Governo Trump e o Pix: Entenda a Preocupação dos EUA com o Sistema de Pagamentos

O governo dos Estados Unidos, sob a gestão Trump, vê o Pix como um sistema que cria desvantagem para gigantes de cartão de crédito. Entenda as preocupações americanas e outros pontos de atrito com o Brasil.

O governo dos Estados Unidos, durante a gestão de Donald Trump, apontou o Pix como um sistema que prejudica grandes empresas de cartão de crédito. Um relatório recente da Casa Branca destacou essa preocupação, indicando que o Banco Central brasileiro pode dar tratamento preferencial ao Pix. Isso, segundo eles, criaria uma desvantagem para fornecedores americanos de serviços de pagamentos eletrônicos. No Brasil, instituições financeiras com mais de 500 mil contas são obrigadas a usar o sistema de pagamentos instantâneos.

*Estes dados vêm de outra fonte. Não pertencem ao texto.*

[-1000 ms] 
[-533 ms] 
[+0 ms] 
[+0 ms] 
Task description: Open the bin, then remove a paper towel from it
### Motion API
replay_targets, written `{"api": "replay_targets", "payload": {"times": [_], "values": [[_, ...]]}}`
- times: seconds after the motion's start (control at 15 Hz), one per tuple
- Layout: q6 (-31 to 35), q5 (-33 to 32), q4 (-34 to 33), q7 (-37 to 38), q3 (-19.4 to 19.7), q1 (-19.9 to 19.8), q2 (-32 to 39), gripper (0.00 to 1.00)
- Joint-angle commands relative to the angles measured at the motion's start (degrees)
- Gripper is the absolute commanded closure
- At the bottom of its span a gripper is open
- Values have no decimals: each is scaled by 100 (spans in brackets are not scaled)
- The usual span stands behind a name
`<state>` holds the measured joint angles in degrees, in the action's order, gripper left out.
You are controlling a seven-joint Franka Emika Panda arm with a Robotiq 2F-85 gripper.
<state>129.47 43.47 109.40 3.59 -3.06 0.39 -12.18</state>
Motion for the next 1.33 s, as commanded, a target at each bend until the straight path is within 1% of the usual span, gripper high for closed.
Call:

A História da Preocupação com o Pix

Esta discussão sobre o Pix não é nova para o governo americano. Em 2025, a gestão Trump já havia manifestado preocupação com o sistema brasileiro. Naquele momento, o documento oficial não mencionava o Pix diretamente. Contudo, fazia referência a “serviços de comércio digital e pagamento eletrônico” do Brasil, incluindo aqueles oferecidos pelo Estado. O Escritório do Representante de Comércio dos EUA afirmou que o Brasil parecia se envolver em “práticas desleais” relacionadas a pagamentos eletrônicos. Eles alegavam que o país favorecia seus próprios serviços desenvolvidos pelo governo.

PUBLICIDADE

Outros Pontos de Atrito Além do Pix

Além das questões envolvendo o Pix, o Relatório de Estimativa do Comércio Nacional de 2026, do Escritório do Representante Comercial dos Estados Unidos, cita outros pontos de atrito. Por exemplo, o documento aborda a mineração ilegal de ouro no Brasil e a extração ilegal de madeira. As leis trabalhistas brasileiras também aparecem na lista de preocupações. Ademais, o relatório menciona o Projeto de Lei dos Mercados Digitais, a regulamentação da Lei Geral de Proteção de Dados e assuntos relacionados a satélites e taxas de uso de rede.

Mineração e Madeira Ilegais: Impacto na Concorrência

O relatório americano expressa preocupação com a mineração ilegal de ouro no Brasil. Empresas dos EUA, que seguem padrões ambientais e trabalhistas, enfrentam concorrência desleal por causa dessa prática. Estima-se que 28% da atividade de mineração total no país seja ilícita.

A extração ilegal de madeira também representa um problema significativo. Quase metade da madeira colhida no Brasil – e impressionantes 90% da madeira da Amazônia brasileira – vem de fontes ilegais. A fiscalização enfraquecida, a expansão da produção agrícola e a corrupção são os principais fatores que permitem essas práticas. Espécies de alto valor, como ipê e mogno, são as mais afetadas por essa ilegalidade. Além disso, a ausência de uma proibição à importação de produtos feitos com trabalho forçado também afeta a competitividade das empresas americanas.

O Projeto de Lei dos Mercados Digitais e Seus Riscos

Outro ponto de atenção para os EUA é o Projeto de Lei dos Mercados Digitais. Este PL trata da regulação econômica de grandes plataformas digitais. Mesmo sem ter avançado no Congresso brasileiro, o relatório americano vê o projeto como um risco à concorrência. Ele aponta que os critérios de designação do PL poderiam afetar desproporcionalmente empresas dos Estados Unidos. Consequentemente, isso permitiria multas de até 20% do faturamento global dessas companhias.